### PROBLEM DETAILS:
Keep only the lines of the data below that contain "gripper", and copy them.

### RECORDED INFORMATION:

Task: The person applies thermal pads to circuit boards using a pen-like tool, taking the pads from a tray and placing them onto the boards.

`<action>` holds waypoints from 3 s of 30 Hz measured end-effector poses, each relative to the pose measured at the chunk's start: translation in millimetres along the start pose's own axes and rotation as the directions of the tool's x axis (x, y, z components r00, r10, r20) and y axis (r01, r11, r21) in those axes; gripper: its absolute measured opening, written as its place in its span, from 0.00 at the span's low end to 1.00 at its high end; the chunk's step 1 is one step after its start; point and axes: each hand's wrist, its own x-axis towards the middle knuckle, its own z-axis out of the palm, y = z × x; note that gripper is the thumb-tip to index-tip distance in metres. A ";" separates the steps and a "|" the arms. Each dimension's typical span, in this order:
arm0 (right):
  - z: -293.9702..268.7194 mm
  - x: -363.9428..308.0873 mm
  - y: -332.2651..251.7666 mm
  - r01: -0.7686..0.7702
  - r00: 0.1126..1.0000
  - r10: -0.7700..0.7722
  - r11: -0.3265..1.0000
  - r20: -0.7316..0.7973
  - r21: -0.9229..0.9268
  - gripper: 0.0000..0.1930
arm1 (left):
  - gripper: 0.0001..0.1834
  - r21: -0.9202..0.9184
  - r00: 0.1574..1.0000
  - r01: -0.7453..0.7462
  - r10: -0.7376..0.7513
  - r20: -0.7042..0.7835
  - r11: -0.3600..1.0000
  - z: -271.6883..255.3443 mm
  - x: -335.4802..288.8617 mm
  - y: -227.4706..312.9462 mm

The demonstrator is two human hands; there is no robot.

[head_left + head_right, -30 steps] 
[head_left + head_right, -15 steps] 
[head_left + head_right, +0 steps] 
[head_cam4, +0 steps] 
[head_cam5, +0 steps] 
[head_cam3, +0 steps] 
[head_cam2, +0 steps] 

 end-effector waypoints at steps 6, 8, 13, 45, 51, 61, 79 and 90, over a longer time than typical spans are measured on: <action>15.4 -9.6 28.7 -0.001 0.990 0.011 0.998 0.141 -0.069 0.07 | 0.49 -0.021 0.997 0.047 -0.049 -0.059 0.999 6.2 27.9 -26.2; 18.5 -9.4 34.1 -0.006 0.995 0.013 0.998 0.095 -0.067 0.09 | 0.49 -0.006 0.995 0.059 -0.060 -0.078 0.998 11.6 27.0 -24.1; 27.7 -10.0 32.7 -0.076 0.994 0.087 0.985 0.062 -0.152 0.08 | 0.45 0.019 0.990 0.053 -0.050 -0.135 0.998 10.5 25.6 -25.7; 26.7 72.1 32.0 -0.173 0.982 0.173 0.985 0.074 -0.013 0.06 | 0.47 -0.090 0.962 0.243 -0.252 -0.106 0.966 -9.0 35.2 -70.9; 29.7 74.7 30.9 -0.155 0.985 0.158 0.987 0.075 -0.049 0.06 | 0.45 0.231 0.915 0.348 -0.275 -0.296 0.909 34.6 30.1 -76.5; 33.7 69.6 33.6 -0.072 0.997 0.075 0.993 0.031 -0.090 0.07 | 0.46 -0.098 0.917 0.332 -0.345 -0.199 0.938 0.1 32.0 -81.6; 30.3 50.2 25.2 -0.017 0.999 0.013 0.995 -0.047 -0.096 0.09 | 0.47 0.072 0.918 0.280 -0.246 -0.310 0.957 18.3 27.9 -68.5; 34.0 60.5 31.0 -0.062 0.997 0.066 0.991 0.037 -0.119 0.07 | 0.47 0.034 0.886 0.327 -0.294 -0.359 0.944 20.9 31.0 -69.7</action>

### ANSWER:
`<action>` holds waypoints from 3 s of 30 Hz measured end-effector poses, each relative to the pose measured at the chunk's start: translation in millimetres along the start pose's own axes and rotation as the directions of the tool's x axis (x, y, z components r00, r10, r20) and y axis (r01, r11, r21) in those axes; gripper: its absolute measured opening, written as its place in its span, from 0.00 at the span's low end to 1.00 at its high end; the chunk's step 1 is one step after its start; point and axes: each hand's wrist, its own x-axis towards the middle knuckle, its own z-axis out of the palm, y = z × x; note that gripper is the thumb-tip to index-tip distance in metres. A ";" separates the steps and a "|" the arms. Each dimension's typical span, in this order:
  - gripper: 0.0000..0.1930
  - gripper: 0.0001..0.1834

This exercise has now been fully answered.